Physicists believe that due to Albert Einstein’s theories of general and special relativity, time travel is indeed a possibility. Special Relativity means that time and space are the same aspect, known as the space-time continuum, and time can either speed up or slow down, depending on your speed, relative to something other.

General Relativity states that it would be entirely possible to go back in time through a space-time path. In 2012, physicists Serge Haroche and David Wineland shared the Nobel Prize in Physics for the demonstration of “quantum weirdness” and how it can’t exist at the subatomic micro-world level, and how it can appear itself in the macro-world.

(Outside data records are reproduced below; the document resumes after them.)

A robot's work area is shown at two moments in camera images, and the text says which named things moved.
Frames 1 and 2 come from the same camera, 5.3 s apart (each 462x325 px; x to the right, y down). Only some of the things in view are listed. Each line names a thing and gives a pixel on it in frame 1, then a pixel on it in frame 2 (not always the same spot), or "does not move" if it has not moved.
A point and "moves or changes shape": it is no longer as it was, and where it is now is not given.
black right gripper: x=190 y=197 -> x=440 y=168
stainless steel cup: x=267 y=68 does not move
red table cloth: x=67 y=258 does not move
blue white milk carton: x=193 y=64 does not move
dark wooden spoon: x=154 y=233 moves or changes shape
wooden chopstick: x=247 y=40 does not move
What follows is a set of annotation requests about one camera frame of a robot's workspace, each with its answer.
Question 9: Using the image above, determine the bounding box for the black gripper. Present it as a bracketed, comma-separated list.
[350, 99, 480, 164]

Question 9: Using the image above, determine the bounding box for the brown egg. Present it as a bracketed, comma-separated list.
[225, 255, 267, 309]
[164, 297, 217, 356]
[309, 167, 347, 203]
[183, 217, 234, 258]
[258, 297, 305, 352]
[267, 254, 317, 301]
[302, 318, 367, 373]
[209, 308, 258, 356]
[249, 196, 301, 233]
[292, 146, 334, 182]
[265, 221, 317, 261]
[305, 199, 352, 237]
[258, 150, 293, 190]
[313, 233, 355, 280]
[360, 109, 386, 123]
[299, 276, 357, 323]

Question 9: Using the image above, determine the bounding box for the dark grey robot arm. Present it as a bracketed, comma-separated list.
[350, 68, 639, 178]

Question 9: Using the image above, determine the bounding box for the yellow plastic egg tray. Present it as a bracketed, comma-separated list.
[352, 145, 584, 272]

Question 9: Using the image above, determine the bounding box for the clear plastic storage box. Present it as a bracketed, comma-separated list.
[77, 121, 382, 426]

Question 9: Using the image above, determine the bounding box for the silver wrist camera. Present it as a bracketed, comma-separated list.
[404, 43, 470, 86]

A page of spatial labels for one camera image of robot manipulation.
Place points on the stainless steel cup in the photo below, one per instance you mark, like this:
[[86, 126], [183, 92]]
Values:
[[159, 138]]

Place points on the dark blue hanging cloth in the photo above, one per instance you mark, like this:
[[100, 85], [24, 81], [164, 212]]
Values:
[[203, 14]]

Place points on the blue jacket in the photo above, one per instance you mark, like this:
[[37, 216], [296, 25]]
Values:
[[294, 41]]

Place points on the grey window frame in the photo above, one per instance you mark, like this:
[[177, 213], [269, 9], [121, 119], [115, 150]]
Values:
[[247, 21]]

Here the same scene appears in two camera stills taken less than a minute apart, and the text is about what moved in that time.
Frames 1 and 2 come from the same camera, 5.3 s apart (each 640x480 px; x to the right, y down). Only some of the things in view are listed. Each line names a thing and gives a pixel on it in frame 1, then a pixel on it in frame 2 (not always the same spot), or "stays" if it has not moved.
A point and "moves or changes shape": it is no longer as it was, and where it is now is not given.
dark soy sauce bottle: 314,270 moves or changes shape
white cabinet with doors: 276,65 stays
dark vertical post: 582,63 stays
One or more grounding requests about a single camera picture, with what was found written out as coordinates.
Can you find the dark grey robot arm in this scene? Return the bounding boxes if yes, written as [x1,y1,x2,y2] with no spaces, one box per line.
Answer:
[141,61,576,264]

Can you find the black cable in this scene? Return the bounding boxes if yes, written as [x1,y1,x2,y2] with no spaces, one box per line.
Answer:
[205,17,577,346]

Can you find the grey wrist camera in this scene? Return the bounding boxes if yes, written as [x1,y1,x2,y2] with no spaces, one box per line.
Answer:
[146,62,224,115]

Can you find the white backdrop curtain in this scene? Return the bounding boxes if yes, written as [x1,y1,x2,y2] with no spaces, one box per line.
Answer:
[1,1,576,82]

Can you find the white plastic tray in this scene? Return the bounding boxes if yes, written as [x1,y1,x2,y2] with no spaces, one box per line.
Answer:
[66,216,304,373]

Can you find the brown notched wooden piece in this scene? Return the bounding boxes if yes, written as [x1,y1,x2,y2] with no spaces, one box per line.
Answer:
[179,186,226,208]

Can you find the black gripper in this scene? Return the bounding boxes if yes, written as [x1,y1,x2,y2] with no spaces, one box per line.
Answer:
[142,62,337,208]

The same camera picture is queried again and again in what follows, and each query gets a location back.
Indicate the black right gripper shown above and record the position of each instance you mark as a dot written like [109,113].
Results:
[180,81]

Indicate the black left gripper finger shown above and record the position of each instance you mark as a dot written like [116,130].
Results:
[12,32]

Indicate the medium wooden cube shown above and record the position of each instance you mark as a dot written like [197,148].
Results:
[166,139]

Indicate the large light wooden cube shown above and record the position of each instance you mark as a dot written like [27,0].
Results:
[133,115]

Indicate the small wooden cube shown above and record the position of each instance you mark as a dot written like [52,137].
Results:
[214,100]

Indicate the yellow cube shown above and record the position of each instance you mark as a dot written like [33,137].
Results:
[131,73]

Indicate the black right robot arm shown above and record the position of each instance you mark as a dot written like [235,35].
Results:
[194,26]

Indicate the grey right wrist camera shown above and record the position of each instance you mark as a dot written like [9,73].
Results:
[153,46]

“The question of time travel features at the interface between two of our most successful yet incompatible physical theories – Einstein’s general relativity and quantum mechanics. Einstein’s theory describes the world at the very large scale of stars and galaxies, while quantum mechanics is an excellent description of the world at the very small scale of atoms and molecules,” says Martin Ringbauer, a PhD student at University of Queensland’s School of Mathematics and Physics, and a lead author of the paper.

In a documentary from the BBC, astrophysicist Stephen Hawking finds that it isn’t possible to go back into time. There isn’t a lot to look forward to at all.

Now, there are some developments in quantum theories that could deliver understanding of how to take on time travel paradoxes.